DATAW ISLAND CLUB Dataw.com
With an established residential community in one of the lowcountry’s most picturesque locations, Dataw Island Club offers amenities that are second to none. Both of the club’s championship golf courses—Tom Fazio’s Cotton Dike and Arthur Hills’ Morgan River—are award-winning designs that have been recently renovated, while the Dataw Tennis Center was honored in 2017 by the U.S. Tennis Association as one of the top four private facilities in the entire nation. With complete fitness facilities and scores of active social clubs, Dataw was named by Real Estate Scorecard the winner of its 2017 Bliss Award as “South Carolina Community of the Year.”
PINCKNEY RETREAT PinckneyRetreatSC.com
Located just 10 minutes from downtown Beaufort, Pinckney Retreat is a gated waterfront community planned for 77 choice homesites on the scenic grounds of an antebellum plantation. The Retreat House, originally built in 1763 and beautifully restored with contemporary conveniences, is a hub of community social life. Additional amenities include a pool, covered outdoor dining area with fireplace and grill, covered pier for fishing and crabbing, day dock for kayaks and canoes, and marshside walking trails. Waterfront homes are available from the low $600,000s, with a limited number of home sites on Battery Creek remaining.
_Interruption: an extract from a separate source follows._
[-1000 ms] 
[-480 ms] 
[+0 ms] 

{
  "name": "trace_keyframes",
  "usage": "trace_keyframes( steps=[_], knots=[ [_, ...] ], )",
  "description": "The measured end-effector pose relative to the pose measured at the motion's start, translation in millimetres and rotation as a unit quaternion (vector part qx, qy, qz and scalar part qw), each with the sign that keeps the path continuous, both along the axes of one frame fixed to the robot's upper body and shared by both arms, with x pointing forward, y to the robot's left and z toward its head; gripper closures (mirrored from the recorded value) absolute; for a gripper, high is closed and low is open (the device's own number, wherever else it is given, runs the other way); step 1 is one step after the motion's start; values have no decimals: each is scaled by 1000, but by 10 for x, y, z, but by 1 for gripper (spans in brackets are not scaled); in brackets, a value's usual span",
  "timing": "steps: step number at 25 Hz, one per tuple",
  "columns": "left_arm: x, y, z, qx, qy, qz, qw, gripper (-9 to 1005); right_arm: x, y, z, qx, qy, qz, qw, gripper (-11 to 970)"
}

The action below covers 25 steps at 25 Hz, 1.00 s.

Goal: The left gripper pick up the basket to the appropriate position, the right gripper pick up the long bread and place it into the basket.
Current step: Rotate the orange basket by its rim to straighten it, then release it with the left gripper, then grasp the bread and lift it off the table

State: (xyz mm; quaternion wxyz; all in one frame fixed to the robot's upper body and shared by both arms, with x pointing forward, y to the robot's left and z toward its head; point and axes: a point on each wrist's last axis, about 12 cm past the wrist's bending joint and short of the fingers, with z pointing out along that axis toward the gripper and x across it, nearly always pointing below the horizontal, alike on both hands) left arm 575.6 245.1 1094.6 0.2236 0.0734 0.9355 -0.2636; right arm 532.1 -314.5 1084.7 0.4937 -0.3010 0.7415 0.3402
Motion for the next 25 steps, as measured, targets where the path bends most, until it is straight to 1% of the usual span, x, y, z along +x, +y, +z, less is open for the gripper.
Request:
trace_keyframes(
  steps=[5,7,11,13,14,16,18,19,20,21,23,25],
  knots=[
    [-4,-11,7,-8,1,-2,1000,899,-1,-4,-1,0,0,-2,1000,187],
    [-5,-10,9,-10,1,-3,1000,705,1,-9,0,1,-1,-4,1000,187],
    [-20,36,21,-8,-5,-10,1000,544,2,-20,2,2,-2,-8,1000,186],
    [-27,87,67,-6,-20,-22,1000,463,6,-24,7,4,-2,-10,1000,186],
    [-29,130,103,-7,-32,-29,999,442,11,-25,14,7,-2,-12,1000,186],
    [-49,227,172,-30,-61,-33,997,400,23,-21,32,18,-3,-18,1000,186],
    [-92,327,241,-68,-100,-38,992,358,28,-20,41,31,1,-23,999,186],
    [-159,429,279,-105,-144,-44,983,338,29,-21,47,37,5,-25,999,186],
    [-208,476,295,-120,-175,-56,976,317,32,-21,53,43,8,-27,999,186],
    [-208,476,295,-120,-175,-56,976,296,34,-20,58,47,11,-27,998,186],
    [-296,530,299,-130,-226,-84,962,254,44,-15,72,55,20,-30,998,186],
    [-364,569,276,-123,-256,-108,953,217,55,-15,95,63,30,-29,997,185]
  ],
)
CALLAWASSIE ISLAND CallawassieIsland.com
Callawassie Island is located midway between Beaufort and Bluffton in a certified Community Wildlife Habitat that combines the serenity of a nature preserve with the finest lowcountry lifestyle amenities. Kayaks and fishing boats can be launched on the surrounding tidal creeks from four convenient community docks, while Callawassie Island Club members also enjoy year-round golf on the 27-hole course by Tom Fazio, a brand-new fitness center and two clubhouses with pools, tennis courts, and dining rooms. Spacious single-family homes in neighborhoods shaded by moss-draped oaks and choice waterfront home sites are available.